Provided data:
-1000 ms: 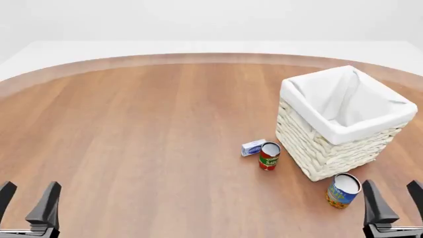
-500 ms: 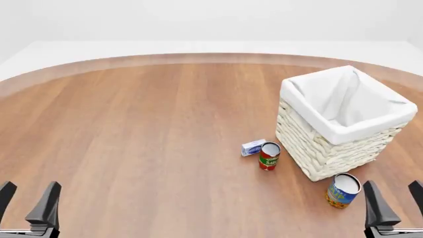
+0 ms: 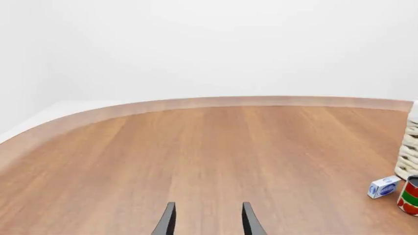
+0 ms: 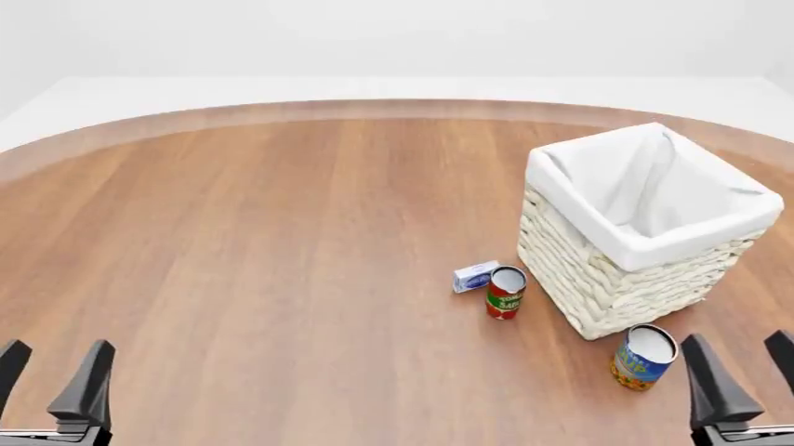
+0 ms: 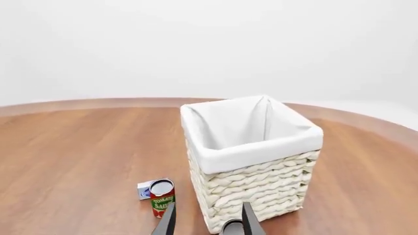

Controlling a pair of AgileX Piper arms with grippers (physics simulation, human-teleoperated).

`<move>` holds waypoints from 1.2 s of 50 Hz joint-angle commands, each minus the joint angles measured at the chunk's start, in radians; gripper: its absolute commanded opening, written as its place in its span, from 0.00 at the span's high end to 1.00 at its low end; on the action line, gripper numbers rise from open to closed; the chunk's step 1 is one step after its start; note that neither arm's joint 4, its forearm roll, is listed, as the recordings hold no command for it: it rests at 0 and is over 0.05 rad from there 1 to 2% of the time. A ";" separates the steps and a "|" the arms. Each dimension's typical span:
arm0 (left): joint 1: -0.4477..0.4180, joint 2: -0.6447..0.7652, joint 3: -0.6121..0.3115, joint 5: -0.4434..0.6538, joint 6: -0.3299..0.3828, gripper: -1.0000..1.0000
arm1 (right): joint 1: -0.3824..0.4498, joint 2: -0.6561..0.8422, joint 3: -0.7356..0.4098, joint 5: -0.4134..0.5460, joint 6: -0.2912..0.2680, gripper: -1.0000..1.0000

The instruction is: Pick up the ketchup, and put it in the basket.

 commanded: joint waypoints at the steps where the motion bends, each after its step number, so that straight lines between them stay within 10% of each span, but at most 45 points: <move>1: 0.000 0.000 0.000 0.000 0.000 0.00 | 0.033 0.011 -0.041 0.037 0.017 0.00; 60: 0.000 0.000 0.000 0.000 0.000 0.00 | 0.284 0.075 -0.039 -0.029 -0.015 0.00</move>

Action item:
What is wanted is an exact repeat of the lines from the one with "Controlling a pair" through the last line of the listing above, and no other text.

Result below:
Controlling a pair of AgileX Piper arms with grippers (physics simulation, human-teleoperated).

`<move>` holds waypoints from 1.2 s of 50 Hz joint-angle commands, each minus the joint angles measured at the chunk's start, in radians; gripper: its absolute commanded opening, written as its place in its span, from 0.00 at the span's high end to 1.00 at its low end; on the action line, gripper numbers rise from open to closed; the chunk's step 1 is one step after its start; note that neither arm's joint 4, its forearm roll, is listed, as the recordings hold no command for it: it rests at 0 and is over 0.05 rad from there 1 to 2% of the time. A ";" separates the steps and a "|" the arms. Each dimension's typical span:
arm0 (left): joint 1: -0.4477..0.4180, joint 2: -0.6447..0.7652, joint 3: -0.6121..0.3115, joint 5: -0.4434..0.6538, joint 6: -0.3299..0.3828, gripper: -1.0000..1.0000
arm1 (right): joint 1: -0.3824..0.4498, joint 2: -0.6561..0.8422, joint 3: -0.7356..0.4098, joint 5: -0.4134..0.5460, joint 6: -0.2912..0.2680, gripper: -1.0000..1.0000

The instruction is: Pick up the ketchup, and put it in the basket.

 commanded: joint waypoints at the steps where the motion bends, each after its step number, so that straight lines between them stay within 10% of each span, but at most 45 points: <move>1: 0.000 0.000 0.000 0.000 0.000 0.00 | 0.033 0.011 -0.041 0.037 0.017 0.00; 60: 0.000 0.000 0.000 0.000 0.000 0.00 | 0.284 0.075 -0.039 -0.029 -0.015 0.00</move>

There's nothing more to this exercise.